What caused the shift from calling things like rheostats and condensers to resistors and capacitors, or the move from cycles to Hertz?
It seemed to just pop up out of nowhere, seeing as the previous terms seemed fine, and are in use for some things today (like rheostat brakes, or condenser microphones).
You are viewing a single comment
This seems like a fun rabbit hole to go down with regard to capacitors vs condensers, but a rheostat and a resistor are not the same, and both are used by these names in electronics today.
Another player is the potentiometer, which handles low power variability. That's about the extent of my ability to shed light here though. I look forward to other more knowledgeable than I am adding to (and likely correcting) my comments.
Edit: typo and clarification
Edit2: A family member was re-assembling an audio amp and set a 1-farad cap on his just wiped countertop (which happened to be damp still) and blew a crater in the cheap Formica. We laughed, and nobody was hurt. I was 14, and learned that a capacitor sure can discharge quickly!
What kind of amp uses a full farad of capacitance?
The ones I see tend to be a few thousand microfarads, maybe 20-40k for high end stuff. OTOH sometimes you see innoculous looking supercaps for storing settings; I've got dome out of an old Technics tuner that are like 3F... at 3v.

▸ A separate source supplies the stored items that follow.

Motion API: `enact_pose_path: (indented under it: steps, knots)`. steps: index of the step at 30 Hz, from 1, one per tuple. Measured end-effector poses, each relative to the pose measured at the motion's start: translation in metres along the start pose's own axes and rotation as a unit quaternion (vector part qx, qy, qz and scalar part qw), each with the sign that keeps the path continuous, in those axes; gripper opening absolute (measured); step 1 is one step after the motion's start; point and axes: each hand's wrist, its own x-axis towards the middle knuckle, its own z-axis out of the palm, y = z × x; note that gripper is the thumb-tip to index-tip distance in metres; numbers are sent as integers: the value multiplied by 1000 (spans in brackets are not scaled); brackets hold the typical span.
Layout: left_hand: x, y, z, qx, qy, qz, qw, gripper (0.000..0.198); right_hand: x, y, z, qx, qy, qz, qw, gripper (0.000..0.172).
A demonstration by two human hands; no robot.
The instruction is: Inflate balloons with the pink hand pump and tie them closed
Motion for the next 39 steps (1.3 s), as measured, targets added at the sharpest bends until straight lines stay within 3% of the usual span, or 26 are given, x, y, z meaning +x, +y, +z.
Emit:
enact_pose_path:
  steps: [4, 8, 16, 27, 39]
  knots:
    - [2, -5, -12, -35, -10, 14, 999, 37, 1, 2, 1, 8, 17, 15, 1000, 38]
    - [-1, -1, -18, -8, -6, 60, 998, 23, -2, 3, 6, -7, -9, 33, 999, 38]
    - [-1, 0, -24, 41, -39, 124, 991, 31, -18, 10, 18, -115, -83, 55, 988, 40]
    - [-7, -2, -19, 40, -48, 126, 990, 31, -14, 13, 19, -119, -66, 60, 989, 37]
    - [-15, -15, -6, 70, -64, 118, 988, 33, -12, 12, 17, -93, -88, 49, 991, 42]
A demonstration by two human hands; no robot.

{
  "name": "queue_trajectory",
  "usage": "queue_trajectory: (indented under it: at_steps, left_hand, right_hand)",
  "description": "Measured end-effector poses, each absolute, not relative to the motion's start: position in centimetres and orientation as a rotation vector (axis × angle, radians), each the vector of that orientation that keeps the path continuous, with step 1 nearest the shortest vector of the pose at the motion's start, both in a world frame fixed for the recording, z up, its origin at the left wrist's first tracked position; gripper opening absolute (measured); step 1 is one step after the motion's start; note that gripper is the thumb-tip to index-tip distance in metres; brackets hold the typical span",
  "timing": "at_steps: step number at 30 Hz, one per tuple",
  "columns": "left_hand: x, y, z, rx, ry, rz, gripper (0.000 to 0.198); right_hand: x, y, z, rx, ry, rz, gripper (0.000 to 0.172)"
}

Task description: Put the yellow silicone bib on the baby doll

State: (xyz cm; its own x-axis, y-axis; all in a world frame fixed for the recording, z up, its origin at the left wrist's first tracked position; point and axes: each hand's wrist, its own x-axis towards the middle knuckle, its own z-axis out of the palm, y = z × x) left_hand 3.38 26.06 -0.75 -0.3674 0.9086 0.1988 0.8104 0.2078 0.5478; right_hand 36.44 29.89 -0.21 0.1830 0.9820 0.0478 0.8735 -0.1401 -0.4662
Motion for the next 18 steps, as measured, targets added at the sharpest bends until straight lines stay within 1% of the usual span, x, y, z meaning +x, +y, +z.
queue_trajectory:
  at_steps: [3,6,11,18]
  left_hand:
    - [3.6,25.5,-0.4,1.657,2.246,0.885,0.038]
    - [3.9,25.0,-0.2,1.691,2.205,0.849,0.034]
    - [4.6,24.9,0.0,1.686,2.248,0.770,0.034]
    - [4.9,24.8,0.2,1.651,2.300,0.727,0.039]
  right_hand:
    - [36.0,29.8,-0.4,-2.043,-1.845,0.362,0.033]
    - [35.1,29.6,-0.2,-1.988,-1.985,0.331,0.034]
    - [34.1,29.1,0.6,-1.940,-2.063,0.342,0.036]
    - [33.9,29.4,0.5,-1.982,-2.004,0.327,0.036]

Not sure there's enough oomph to do that damage even at 3F.
I asked him what it was and have yet to hear back. He was known for fiddling and upgrading, but I may be mixed up between his car amp and home amp. I know he used to add whole-farad caps to provide "punch" for the car amp without dimming his headlights, but I thought his Denon Optical Class amp had a big cap, but in hindsight, that makes less sense, as there's not much call for it after a dedicated power stage.
I'll update when if he gets back to me with a useful answer.